Maxey has made eye-catching improvement by leaning less on 1 of his talents


Tyrese Maxey enjoys improving. He loves refining familiar skills, developing new ones, early-morning workouts — all of it.

He’s had a lot to smile about in the second half of his rookie year. 

At the start of this season, Maxey showcased touch, range and variety on his floater. His head coach, however, thought Maxey was leaning too much on that tool.

“I think it’s clear we got him off that floater,” Doc Rivers said with a laugh after Maxey recorded 30 points, seven rebounds and six assists in the Sixers’ regular-season finale win Sunday over the Magic. “It’s just night and day. … That’s what we worked on early on. Enough with the floater, get to the basket, use your speed. The second thing is use your speed to make passes, as well. And that’s what he’s doing. Early in the year it was a floater, there were no assists, there were turnovers. 

“Now he’s attacking the basket, he’s getting to the foul line, he’s finishing at the basket. And when they take it away, he’s spraying the ball out, and that’s terrific. The kid listens. He works his butt off. Extremely coachable. We watched film 10 minutes before the game today on some of the defensive things that he didn’t do last game, and today he came out and did things better. He’s working. He’s good.”

From the start of the season through March 19, Maxey scored 98.2 points per 100 shot attempts and had a 0.78 assist-to-usage ratio, according to Cleaning the Glass. Twenty-nine percent of his shots came at the rim, while 50 percent of his field-goal attempts were two-pointers not at the rim.


Since March 20, Maxey has posted 112.9 points per 100 shot attempts and had a 0.94 assist-to-usage ratio. He’s taken 42 percent of his shots at the rim, and 36 percent of his field-goal attempts have been twos not at the rim. 

All of those numbers back up Rivers’ observations — more aggressive driving, more effective passing and better play across the board. They also align with a moment Maxey described shortly after the All-Star break.

“I think one day Coach pulled me into the office,” Maxey said, “and he told me, go out there and be me. ‘Be you.’ Be myself. I starting thinking about it and I was like, ‘You’re right. I’ve got to go out there and be me.’ Of course play within the team, within the system, but at the end of the day, go out there and be yourself and do what you know you can do.”

For a 20-year-old traveling around the country during a pandemic, playing a condensed 72-game schedule and consuming as much film and knowledge about the NBA as he can, that simplified mindset seems to have worked well.

Maxey has a similarly uncluttered approach when it comes to thinking about what role he might play in the postseason. 

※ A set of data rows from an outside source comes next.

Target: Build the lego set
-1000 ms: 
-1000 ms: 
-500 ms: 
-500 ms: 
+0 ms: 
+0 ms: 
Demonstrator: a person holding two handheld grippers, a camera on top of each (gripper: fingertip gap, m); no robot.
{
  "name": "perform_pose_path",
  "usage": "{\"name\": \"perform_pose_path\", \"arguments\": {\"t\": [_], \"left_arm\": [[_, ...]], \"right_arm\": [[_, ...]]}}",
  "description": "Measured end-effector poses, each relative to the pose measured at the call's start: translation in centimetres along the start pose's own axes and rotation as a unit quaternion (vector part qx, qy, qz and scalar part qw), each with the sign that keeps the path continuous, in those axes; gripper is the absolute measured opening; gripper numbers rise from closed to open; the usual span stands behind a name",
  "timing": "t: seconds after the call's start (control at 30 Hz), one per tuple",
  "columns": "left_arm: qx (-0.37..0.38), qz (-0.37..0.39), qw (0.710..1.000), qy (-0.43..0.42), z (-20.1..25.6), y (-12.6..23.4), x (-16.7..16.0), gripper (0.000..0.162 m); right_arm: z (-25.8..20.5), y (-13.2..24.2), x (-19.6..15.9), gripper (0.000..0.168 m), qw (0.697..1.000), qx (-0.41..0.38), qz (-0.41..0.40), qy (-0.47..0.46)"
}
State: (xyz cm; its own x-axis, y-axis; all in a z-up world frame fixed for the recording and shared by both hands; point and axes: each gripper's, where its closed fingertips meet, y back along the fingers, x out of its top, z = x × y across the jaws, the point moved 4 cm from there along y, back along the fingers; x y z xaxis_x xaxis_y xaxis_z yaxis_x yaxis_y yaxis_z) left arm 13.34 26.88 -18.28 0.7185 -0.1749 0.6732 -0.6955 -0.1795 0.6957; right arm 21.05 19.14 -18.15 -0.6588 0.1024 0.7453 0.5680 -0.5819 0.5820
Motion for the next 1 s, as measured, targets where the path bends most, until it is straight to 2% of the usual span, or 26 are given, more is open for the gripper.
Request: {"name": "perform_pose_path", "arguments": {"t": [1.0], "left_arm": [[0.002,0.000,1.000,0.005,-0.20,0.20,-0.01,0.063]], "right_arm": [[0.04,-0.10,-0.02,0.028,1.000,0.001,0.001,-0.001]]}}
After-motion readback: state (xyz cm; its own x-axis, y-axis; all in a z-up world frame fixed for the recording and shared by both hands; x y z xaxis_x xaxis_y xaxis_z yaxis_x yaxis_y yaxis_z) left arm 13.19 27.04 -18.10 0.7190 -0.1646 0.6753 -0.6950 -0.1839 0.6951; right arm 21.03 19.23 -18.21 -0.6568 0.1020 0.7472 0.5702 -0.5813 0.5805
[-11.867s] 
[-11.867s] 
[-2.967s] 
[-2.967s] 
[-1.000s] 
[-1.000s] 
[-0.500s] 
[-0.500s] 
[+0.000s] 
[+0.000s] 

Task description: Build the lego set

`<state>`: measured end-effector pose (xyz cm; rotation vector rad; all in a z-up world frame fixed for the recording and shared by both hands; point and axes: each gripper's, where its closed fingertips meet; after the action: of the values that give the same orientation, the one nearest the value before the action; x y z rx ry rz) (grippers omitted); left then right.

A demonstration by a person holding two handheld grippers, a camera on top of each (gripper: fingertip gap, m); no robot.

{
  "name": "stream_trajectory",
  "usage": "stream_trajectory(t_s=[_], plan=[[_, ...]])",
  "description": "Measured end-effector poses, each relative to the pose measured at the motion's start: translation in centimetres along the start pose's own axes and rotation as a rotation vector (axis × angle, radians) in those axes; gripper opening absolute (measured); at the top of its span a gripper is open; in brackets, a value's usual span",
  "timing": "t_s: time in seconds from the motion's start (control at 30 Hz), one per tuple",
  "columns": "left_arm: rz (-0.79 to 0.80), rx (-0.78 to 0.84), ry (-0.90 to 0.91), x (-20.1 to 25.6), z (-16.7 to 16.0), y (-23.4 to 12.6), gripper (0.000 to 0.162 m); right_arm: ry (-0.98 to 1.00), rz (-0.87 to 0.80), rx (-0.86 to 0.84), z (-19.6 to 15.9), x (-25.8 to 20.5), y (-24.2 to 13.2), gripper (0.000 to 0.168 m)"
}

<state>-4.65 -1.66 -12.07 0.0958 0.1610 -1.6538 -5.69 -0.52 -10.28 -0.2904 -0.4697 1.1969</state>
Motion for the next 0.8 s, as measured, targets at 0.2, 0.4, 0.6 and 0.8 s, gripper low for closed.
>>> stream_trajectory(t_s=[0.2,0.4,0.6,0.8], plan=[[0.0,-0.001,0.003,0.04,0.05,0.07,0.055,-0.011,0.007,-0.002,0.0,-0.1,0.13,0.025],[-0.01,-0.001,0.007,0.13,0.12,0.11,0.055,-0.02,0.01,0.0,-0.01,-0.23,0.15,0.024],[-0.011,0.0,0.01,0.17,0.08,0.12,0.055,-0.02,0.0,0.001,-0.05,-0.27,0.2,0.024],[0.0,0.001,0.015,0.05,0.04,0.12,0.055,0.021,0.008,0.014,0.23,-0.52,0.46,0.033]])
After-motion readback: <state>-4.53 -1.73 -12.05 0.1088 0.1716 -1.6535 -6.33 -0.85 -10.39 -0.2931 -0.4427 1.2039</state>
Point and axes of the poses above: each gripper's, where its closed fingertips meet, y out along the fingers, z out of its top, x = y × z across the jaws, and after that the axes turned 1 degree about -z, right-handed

“I think my role is to always stay ready,” he said. “Do whatever it takes to win the game. If Coach puts me in and asks me to play defense on somebody, or asks me to get to the rack, or asks me to facilitate for my teammates, then that’s what I’m going to do. If not, I’ll be the biggest cheerleader. I’ll do whatever it takes for us to win. That’s all I have to say to that.”

As Maxey suggested, it’s quite possible his role fluctuates during this postseason. He might not appear on some nights. On other nights, he might play most of the second quarter against college teammate Immanuel Quickley or replace Shake Milton for a spell in the second half if Rivers is seeking an injection of pace and energy. 

Maxey knows nothing about the playoffs firsthand yet, but he’s obviously eager to keep learning. 

“He just told me he expects a lot of out me,” Maxey said of Rivers. “I just go out there and try to make him happy and do whatever it takes for us to win.”